In this vacuum of power, a fringe movement — claiming to be the champion of the oppressed — emerged. They dressed in intimidating brown-shirt uniforms, roamed the streets in gangs, and wanted to restore Germany's national pride. They called themselves the National Socialists, or "Nazis." Their leader: Adolf Hitler.

Those early Nazis found a natural base here in Munich. While a pleasant and idyllic city today, this capital of Bavaria was known for its conservative and nationalistic passions. Nazi street gangs violently attacked unwanted outsiders: Jews and Communists.

In 1923, in a beer hall like this, the original Nazi leadership gathered their followers. They were impatient and eager to take power. Hitler waved his pistol in the air, and called for the revolution to begin.

Hitler led the ragtag revolutionaries in the beer hall into the streets of Munich, planning to overthrow the government.

But that attempted revolt, called the "Beer Hall Putsch," failed. After a bloody confrontation, the police crushed it here at Odeonsplatz. Hitler was arrested and sent to jail, and it seemed that Germany's fascist movement was finished before it got off the ground.

Unable to overthrow the government by force, Hitler resolved to take it by political means. While in prison, he wrote Mein Kampf (or "My Struggle"), which preaches his message of uniting all ethnic Germans and giving them more space to live. The book remains potent to this day — particularly for Germans, like Andreas Clemens.

Rick: Could Germans just buy this?
Andreas: Until recently it was illegal to buy or sell it in Germany.
Rick: So, if I was to read the Mein Kampf, what's the writing like?
Andreas: Well you can see that Hitler had problems with grammar — part of it is gibberish; it's very hard to get through. The book is one of the most published books in history, and every German household had that book. And they probably tried to read it and they gave up 10, 20 pages in.
Rick: And this, I would imagine, lays out the main points of the fascist future.
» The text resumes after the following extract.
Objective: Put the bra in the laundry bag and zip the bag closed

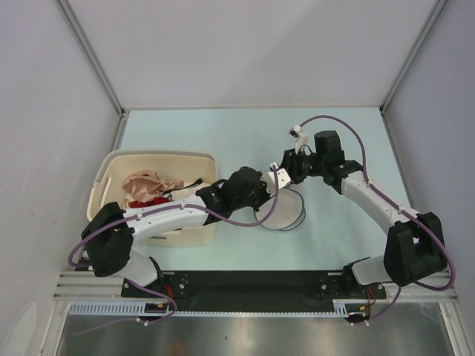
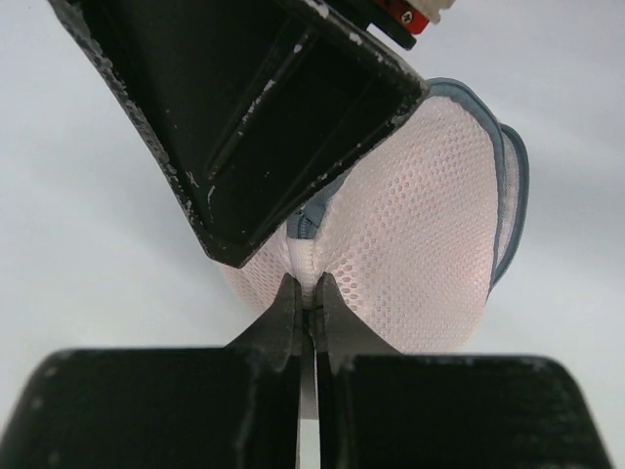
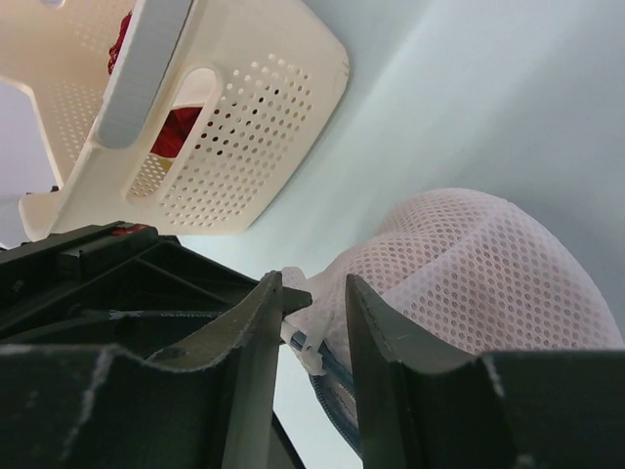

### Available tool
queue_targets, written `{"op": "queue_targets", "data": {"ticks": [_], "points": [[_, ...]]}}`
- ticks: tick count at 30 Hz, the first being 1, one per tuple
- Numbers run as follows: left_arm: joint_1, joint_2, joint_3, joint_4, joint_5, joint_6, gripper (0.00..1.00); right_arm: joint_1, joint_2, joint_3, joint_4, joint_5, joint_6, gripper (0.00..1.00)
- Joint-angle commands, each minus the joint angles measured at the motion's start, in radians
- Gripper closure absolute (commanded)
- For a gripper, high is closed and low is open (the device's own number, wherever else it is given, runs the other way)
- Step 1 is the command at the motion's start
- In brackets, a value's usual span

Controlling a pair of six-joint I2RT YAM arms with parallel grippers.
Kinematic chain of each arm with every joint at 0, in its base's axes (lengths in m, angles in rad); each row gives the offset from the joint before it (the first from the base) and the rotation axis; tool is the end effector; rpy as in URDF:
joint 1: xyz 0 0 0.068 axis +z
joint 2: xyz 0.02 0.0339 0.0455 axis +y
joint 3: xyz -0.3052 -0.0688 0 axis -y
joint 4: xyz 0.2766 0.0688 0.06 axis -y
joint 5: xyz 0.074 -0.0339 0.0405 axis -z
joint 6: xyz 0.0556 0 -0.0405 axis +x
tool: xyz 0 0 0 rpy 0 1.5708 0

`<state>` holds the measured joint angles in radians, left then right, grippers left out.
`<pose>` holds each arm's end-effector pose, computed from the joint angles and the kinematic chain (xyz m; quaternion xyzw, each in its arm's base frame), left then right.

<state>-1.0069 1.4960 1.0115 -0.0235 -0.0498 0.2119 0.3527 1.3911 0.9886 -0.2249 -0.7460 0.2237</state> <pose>0.2071 -0.3223 0.2791 0.4829 0.7139 -0.1763 0.4754 0.3027 0.1516 0.2932 -0.2187 0.8171 0.4315 0.3134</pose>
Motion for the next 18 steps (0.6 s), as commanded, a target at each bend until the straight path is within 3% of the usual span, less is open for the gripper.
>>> {"op": "queue_targets", "data": {"ticks": [1, 14, 18], "points": [[-0.007, -0.043, 0.009, 0.031, -0.009, 0.026, 1.0, 0.015, 0.0, 0.047, -0.02, 0.0, -0.037, 0.64], [-0.006, -0.045, 0.007, 0.031, -0.01, 0.032, 1.0, 0.025, -0.04, 0.024, -0.057, 0.042, -0.06, 0.68], [-0.006, -0.042, 0.006, 0.031, -0.009, 0.03, 1.0, 0.025, -0.046, 0.027, -0.065, 0.048, -0.061, 0.83]]}}
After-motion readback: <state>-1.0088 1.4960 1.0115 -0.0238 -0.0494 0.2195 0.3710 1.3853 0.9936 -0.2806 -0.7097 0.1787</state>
What are those points?
Andreas: He's saying that democracy doesn't work, that it's a flawed system that can be manipulated by outside forces for their own gain; he's blaming communists for it — ultimately at the end of everything it's the Jewish "world conspiracy," so Jews are behind everything that's wrong with the world; that he has a solution for that, and the solution is fascism or National Socialism…and that he can make Germany strong — he can unite the country; he can unite the master race and get us back to our rightful status.